What I find good about Ember/Angular is that they are very particular about how your app should be constructed. When I started writing single page JS apps, I didn't know what the best practices were. If I had started with Ember, I would've learnt. If I had started with React, I would have been making it up as I went along. If you know what you're doing, maybe that's good. For me, I find that I really like having Ember tell me how to structure my app.


That's a very good point. I've currently settled on Backbone to give my stuff a bit more structure, but I suspect some of the complication of construction might actually disappear when using React. Not all of it, of course, but some of it.


You'll find a surprising amount of it will simply disappear. I'm at the point where I removed my models and collections directories entirely; since the only feature they provide me at this point are getting data from the server (which I can do with just jQuery, superagent, etc.)


And then you manage it in what way?


In a simple React app (ie most apps), you end up storing all your models (as Javascript Objects/Arrays) in one single scope (the "App/Main Component"). As a result you don't need to share things around / access them / listen to them from many different files. They no longer need "managing". I hope that helps.

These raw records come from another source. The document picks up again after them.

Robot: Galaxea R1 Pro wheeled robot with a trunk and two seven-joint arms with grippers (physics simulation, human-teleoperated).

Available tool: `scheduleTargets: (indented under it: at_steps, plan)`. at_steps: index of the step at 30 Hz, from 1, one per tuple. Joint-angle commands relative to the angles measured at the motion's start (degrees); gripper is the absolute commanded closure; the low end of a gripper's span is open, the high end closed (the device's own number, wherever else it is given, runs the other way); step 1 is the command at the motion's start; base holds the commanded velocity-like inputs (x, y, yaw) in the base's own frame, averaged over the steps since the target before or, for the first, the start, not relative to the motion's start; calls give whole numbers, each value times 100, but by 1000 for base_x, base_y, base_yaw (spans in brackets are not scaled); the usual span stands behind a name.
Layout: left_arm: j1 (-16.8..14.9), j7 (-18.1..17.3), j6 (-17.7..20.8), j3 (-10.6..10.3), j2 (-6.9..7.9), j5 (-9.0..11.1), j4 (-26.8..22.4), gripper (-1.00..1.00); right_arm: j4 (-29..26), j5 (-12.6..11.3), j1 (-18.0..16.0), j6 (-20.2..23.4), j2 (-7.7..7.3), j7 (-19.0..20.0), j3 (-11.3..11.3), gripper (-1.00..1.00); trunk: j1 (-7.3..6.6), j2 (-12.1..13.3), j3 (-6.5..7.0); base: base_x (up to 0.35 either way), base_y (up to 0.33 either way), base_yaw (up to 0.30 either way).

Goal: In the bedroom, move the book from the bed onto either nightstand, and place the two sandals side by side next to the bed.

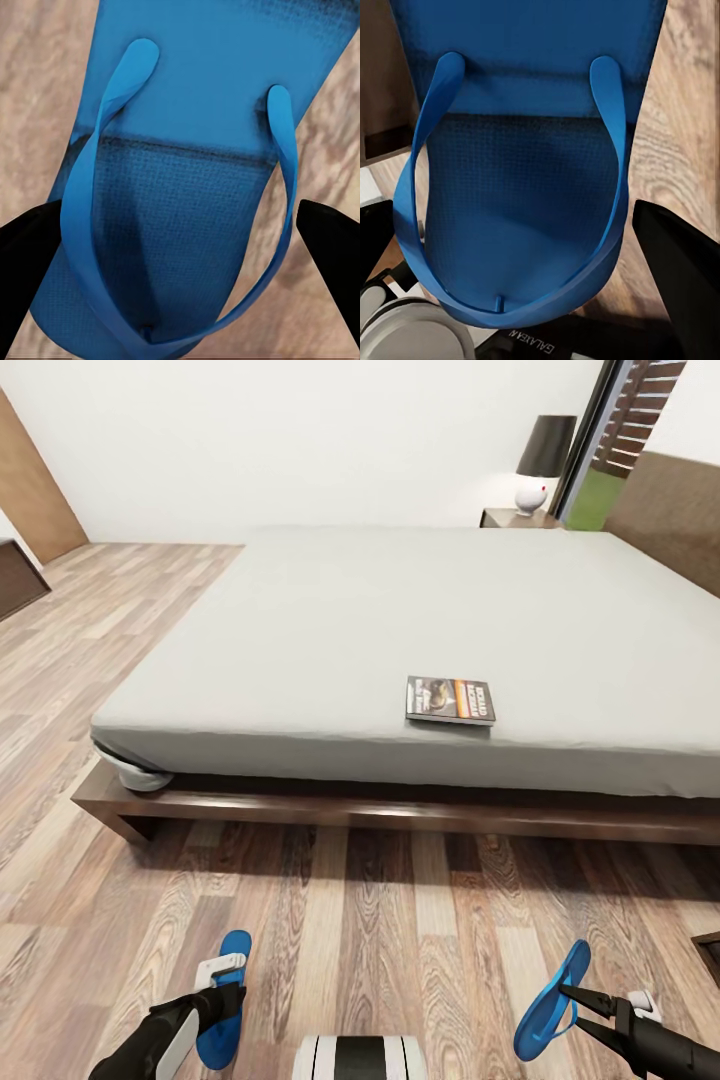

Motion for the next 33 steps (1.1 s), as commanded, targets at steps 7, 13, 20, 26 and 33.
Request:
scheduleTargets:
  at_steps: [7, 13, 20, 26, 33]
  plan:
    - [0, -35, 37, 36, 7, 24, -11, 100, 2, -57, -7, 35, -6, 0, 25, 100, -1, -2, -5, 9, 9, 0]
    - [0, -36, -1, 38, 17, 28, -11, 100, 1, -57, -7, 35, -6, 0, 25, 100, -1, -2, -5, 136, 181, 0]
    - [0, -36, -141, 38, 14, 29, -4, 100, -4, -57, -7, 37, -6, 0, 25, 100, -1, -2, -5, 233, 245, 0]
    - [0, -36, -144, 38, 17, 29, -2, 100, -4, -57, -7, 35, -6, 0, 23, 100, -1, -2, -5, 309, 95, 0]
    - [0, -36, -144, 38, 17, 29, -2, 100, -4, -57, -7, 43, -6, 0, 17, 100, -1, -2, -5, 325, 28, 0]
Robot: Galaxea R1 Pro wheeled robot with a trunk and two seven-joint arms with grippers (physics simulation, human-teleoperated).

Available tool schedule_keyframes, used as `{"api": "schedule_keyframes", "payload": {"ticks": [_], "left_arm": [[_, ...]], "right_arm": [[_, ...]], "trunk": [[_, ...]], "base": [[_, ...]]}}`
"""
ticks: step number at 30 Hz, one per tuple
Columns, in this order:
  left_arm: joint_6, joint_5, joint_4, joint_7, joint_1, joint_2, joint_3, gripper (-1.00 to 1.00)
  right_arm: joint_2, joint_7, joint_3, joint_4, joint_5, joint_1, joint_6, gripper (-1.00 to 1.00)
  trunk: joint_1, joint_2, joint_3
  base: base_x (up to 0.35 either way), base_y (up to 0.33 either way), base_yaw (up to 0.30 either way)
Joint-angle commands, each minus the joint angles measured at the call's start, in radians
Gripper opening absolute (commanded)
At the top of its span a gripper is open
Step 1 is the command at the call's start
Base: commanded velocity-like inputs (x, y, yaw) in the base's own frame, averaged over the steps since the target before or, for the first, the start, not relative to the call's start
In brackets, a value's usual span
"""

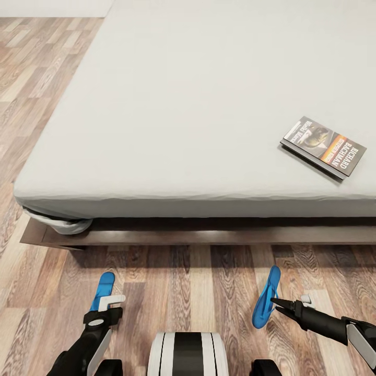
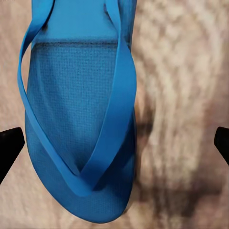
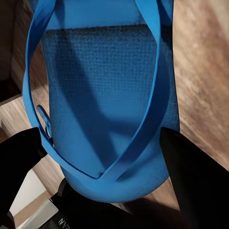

I would be nervous about building a large-scale app

I have a Javascript game client that does rendering optimization by comparing a 79x25 grid of numeric values with JSON data it receives from a server. That is just short of 2000 items, and it is enough to stymie older versions of Firefox running on Core Duo machines. I also queue things, and in fact, the "diffing" and the rendering happen in two different rAF frames, and it's still a challenge for older versions of Firefox running on Core Duo machines.

I wonder if this sort of benchmarking been done on different machines and different versions of the various browsers?


In the case of Om, I believe the immutability of clojure helps out and makes the diffing of databound elements a simple (non-deep) compare.

You can end up making an app with quite a number of elements flying around.